E.g.: We tried to perform grpc update of module's /cfg access identifier and no error was received, just the
resource payload with no changes.

Plgd doesn't know if a resource is read-only, so the request is sent to the device, and the device needs to return an error code. Additionally, the body can contain data that describes the error. In this case, the error code will be set in data.status of the body in the gRPC response, and the body in data.content.data will be encoded mostly in CBOR.

Sometimes, it takes seconds to receive events updating device metadata or operations of unregister/register.
Is there any timer in PLGD os DPS to check/send updates?
E.g.: In our tests, we pause or disconnect module container from network and wait for system reaction, and sometimes
it takes more than expected.

This depends on various factors and use cases:

When a module is able to retrieve configurations from DPS, it goes through intervals in an infinite loop. In the default worst case scenario, it could take up to 130 seconds (configurable).
The configured keepalive in the CoAP gateway determines the handling of OFFLINE events when a device has been disconnected.
The configuration of the heartbeat in the CoAP gateway is relevant for handling SIGKILL events in the CoAP gateway.
The duration during which the module has been unable to reach the hub is a factor. The cloud connector will iterate in seconds intervals in an infinite loop, with a default worst-case scenario of 66 seconds (configurable).

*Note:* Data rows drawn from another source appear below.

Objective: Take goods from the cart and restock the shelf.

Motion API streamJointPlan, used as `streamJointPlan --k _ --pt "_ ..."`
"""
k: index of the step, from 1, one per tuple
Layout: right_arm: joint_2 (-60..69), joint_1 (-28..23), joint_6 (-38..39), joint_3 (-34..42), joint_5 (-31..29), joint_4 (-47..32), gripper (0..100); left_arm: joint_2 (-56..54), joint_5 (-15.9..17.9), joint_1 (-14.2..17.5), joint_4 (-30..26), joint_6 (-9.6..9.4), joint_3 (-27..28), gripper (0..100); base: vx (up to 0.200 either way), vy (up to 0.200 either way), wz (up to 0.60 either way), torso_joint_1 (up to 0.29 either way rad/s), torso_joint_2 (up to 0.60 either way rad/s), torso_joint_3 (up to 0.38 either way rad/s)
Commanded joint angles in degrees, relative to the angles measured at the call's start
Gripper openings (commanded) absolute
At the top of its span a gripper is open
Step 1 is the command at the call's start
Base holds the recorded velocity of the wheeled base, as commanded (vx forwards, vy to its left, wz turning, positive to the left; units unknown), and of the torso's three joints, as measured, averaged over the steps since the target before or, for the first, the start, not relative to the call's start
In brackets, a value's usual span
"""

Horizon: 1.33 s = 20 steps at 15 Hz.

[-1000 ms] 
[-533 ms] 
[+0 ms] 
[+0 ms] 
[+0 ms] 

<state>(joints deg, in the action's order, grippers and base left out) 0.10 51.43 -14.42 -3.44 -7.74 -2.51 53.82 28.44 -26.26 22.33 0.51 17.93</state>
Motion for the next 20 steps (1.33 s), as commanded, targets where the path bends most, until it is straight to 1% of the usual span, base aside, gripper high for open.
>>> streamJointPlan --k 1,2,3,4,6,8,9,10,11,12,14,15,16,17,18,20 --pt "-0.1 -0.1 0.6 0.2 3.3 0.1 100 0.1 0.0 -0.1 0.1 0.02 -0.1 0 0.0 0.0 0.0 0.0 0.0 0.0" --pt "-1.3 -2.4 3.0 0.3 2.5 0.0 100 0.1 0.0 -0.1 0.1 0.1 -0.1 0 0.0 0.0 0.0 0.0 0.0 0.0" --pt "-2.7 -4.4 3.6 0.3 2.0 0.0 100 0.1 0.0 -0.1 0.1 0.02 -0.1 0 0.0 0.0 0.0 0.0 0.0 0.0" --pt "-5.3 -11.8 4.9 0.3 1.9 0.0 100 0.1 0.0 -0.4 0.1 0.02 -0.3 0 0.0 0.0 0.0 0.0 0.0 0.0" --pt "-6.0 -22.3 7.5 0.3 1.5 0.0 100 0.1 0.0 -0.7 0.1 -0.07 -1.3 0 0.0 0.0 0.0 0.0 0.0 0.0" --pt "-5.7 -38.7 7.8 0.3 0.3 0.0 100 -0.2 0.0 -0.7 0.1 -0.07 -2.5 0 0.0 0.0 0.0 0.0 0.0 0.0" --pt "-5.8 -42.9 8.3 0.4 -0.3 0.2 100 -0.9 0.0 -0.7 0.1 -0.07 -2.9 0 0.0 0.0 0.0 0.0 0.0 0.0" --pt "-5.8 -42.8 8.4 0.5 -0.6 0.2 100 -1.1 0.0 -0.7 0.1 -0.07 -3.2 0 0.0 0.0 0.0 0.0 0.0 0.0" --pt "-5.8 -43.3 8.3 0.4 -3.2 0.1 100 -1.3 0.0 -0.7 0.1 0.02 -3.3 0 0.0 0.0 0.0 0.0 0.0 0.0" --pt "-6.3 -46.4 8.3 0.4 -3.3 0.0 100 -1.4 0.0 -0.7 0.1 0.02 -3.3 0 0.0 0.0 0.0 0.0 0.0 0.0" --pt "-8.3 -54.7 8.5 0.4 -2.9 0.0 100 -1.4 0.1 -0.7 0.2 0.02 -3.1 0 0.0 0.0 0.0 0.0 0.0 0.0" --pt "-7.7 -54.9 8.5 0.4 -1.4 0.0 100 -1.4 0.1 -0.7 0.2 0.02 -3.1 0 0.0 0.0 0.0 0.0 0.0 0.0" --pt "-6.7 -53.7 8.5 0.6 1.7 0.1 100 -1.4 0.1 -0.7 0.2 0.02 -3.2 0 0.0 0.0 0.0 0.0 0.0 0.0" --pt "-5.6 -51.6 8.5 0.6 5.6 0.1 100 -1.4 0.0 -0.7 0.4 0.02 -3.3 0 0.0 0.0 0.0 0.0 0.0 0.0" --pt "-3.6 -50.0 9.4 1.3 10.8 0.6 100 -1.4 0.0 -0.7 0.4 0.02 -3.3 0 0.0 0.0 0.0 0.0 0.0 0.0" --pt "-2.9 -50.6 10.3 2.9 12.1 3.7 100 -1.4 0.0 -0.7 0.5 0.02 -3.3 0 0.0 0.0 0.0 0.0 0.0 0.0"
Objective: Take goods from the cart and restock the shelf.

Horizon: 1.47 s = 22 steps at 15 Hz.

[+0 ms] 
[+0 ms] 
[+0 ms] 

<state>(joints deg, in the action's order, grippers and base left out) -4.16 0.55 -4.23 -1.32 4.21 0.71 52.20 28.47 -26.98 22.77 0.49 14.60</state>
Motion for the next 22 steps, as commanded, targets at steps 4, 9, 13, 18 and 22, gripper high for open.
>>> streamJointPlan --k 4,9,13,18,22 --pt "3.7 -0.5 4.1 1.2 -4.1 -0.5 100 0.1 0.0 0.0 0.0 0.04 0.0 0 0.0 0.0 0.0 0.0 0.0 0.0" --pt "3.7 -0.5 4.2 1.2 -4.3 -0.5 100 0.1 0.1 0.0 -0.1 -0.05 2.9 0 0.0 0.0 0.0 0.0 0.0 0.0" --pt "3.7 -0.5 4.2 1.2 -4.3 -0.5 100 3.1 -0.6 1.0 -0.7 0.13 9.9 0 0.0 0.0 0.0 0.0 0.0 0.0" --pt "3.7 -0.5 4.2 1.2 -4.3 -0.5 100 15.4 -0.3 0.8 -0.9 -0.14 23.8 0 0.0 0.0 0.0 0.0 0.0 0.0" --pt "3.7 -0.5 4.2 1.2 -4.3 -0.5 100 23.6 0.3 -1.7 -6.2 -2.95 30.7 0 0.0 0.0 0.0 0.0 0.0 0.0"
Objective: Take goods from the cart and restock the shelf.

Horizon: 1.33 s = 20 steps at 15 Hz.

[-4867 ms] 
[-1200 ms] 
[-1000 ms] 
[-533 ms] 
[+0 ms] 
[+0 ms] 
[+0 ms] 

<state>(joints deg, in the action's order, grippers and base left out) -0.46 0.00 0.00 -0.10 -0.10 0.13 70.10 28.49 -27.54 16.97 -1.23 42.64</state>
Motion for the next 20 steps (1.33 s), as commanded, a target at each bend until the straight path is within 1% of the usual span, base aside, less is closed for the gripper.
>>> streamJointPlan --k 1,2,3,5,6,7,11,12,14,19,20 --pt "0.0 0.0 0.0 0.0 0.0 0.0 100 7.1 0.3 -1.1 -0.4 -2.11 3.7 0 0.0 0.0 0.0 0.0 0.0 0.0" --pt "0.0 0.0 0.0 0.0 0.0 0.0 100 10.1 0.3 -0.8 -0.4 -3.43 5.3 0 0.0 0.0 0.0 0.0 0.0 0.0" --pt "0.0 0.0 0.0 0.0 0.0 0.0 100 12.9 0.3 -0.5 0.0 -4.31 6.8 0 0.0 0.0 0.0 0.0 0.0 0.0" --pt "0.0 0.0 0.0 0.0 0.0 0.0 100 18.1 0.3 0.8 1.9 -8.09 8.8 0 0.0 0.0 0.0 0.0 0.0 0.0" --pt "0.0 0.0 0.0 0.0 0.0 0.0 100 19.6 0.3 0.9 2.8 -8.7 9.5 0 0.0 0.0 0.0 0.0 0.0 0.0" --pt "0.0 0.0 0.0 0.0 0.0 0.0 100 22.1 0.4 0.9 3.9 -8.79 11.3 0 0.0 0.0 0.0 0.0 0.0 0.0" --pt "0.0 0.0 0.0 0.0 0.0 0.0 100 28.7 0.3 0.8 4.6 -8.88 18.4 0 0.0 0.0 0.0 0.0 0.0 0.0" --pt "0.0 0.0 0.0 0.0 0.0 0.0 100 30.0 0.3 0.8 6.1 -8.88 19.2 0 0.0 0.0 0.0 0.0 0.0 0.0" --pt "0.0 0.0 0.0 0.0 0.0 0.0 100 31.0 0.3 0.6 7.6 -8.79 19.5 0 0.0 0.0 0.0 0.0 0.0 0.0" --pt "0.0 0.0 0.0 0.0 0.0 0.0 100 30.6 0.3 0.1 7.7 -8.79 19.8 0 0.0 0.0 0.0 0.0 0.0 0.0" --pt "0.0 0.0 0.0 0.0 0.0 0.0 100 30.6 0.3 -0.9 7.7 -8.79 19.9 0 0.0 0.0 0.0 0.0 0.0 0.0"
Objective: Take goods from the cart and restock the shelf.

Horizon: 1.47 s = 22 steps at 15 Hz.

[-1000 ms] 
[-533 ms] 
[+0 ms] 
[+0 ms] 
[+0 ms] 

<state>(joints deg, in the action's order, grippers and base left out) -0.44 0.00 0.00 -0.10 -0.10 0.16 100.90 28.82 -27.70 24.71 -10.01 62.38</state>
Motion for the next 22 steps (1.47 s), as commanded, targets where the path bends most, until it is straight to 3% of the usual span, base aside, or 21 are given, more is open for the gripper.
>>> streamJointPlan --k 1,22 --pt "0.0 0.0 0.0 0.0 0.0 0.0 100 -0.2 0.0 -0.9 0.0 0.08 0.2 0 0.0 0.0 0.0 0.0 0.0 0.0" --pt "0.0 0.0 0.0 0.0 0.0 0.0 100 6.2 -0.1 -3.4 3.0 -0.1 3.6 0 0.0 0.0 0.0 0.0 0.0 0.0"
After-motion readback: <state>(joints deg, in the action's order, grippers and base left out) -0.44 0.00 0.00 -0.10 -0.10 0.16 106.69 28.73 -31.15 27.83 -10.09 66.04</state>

Answer 2 · 2023-10-25T13:32:28.000Z

Hey jkralik, many thanks for the answer.
Could you please just mention which variables we should set using PLGD bundle on docker?

Answer 3 · 2023-10-25T16:05:33.000Z

@ipzago To use ghcr.io/plgd-dev/hub/bundle:2.12.1, you need to perform two runs with a mounted volume to the directory /data:

The first run generates configurations to the volume. Use the following command and then stop it:
```
docker run -it --rm -v /tmp/bundle_data:/data ghcr.io/plgd-dev/hub/bundle:2.12.1
```
Modify the configurations in /tmp/bundle_data. For example, you can edit /tmp/bundle_data/coap-gateway-secure.yaml by changing values like apis.coap.keepAlive.timeout or serviceHeartbeat.timeToLive to 10s.

In the second run, use the configurations from the module with the same command:

docker run -d --name plgd-bundle -v /tmp/bundle_data:/data ghcr.io/plgd-dev/hub/bundle:2.12.1

Answer 4 · 2023-11-29T11:09:04.000Z

@jkralik I performed some local tests changing both values to 10s and 5s and it seems to make no difference. I mounted the volume as indicated and confirmed that file was with right values on /data. Is there any other config that we could try?

Answer 5 · 2023-11-29T12:08:25.000Z

@ipzago Pls could you look to coap-gw logs in the file /data/log/coap-gateway.log?

There will be one INFO log (mostly second line) similar to {"L":"INFO","T":"2023-11-16T08:19:25.93088978Z","M":"config: .... You can then verify if the values are loaded as configured.